His signature game was the 31 points, six rebounds, five assists and two steals he put on Arizona in the Pac-12 Tournament.
"There wasn't a lot anybody could do about it," Boyle said, adding, "NBA people telling me he's an average athlete. But he'll make plays that are 'wow'-type plays. One of the coaches I talked to, he mentioned to me he's a tremendous shot-blocker. And when you think about a 6-5 guard or wing, you don't think of a shot-blocker. He was fifth in the league in blocked shots down the stretch. He won a couple games for us just blocking shots in transition. He can do so many things and defend in so many ways."
Plus, White was moved to point guard at CU … basically because he adapted to it so naturally and his decision-making was instinctually solid. White is versatile. He's smart on and off the ball. He can guard multiple positions and has NBA range.
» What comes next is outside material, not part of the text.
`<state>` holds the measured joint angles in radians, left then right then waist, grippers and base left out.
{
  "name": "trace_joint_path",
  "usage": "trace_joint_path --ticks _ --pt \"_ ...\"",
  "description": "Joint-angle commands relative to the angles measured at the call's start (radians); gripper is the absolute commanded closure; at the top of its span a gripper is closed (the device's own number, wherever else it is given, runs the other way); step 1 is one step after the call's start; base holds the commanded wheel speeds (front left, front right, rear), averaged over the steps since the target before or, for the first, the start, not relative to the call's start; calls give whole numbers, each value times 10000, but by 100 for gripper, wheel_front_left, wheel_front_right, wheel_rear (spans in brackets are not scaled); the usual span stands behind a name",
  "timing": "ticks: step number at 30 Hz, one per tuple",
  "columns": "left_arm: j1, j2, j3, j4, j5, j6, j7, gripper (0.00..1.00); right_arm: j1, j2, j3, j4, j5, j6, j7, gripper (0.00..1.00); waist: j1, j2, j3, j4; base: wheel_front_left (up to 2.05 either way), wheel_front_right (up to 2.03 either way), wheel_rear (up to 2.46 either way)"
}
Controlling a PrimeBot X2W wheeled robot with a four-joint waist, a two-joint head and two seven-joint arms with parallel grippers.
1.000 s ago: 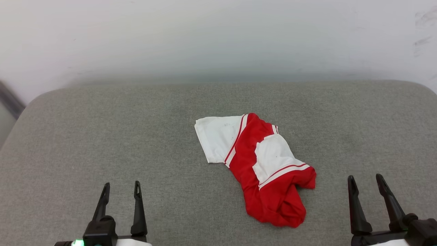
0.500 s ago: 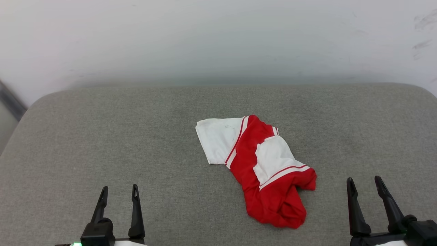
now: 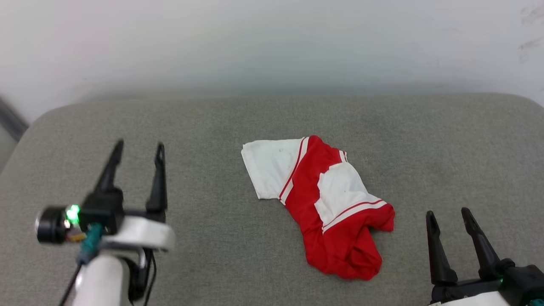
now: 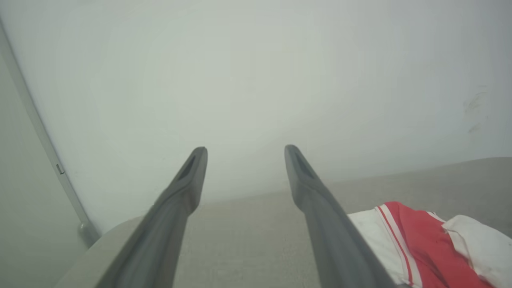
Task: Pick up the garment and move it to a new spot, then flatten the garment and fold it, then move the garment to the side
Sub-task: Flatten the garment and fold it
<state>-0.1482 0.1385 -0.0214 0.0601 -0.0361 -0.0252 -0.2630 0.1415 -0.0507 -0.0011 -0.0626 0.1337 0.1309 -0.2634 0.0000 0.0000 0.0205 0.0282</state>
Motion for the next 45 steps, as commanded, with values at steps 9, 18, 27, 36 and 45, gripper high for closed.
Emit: trace_joint_path --ticks 9,18,27,36,45 --pt "-4089 1369 -555 2192 -657 -977 542 0 -598 9 32 -338 -186 -3 -20 0 0 0 1163 -468 0 0 0" --pt "-6905 2658 -3183 3093 -2600 -1031 3473 0 -1096 9 2 -519 -198 -3 -20 0 0 0 2062 -708 0 0 0" --pt "-8947 4048 -6407 3285 -5902 -1034 6992 0 -1736 9 69 -854 -127 -3 -20 0 0 0 2947 -1052 0 0 0" --pt "-10443 4834 -9391 2577 -8323 -1035 10076 0 -2256 11 91 -1022 -44 -3 -20 0 0 0 3844 -1282 0 0 0" --pt "-11005 5043 -11653 2591 -9326 -1036 11301 0 -2698 11 253 -1039 154 -3 -20 0 0 0 4543 -1621 0 0 0"
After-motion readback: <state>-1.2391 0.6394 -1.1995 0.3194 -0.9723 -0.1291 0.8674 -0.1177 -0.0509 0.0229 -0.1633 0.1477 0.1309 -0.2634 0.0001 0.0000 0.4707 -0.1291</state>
The only thing that will be held against him: his age. If he possessed the skills he has now as 19-year-old D-I player, he'd be a guaranteed lottery pick.
Boley has been getting calls from NBA teams in recent weeks. They're asking if the story is too good to be true. Is Derrick this good of a kid, is he what we're hearing?
"I look at this a lot like when Derrick was coming out of high school," Boley said. "You've got to see the big picture here, you've got to see the upside. You've got to let him develop and grow, because he only got one year in the Pac-12. Sitting was so good for him. Derrick White's the best player in the gym right now, right when he gets there. Derrick was an unselfish player, and if anything, his stats were 75 percent, maybe 70 percent, of what they could have been."
In speaking with White, he was eager, humble, laid-back. He spoke of how it felt weirdly thrilling to pick an agent; it was the first time he was ever really recruited. He's been living in a house in New York City with fellow draft hopefuls (and some locks): Kentucky's Malik Monk, Duke's Harry Giles, Iowa State's Naz Mitrou-Long and Oregon's Dylan Ennis and Dillon Brooks .
All of those guys were four- and five-star recruits. All stars from the ages of 15 and on. White is anything but. He avoids social media and refuses to keep track of mock drafts.
His story is not unprecedented, but it is a rarity, and the reality is that most players who do not earn a Division I scholarship coming out of high school — but then work their way to the NBA — those players do not flame out. Most, in fact, become starters. Many of them stars (check those names at the top of the story again). White's done all of this while finishing up school. Colorado's commencement and graduation ceremonies will be held this Friday. White would love to be there, but something else came up.
The kid who had one Division II offer coming out of high school has picked up a coveted invite to the NBA combine.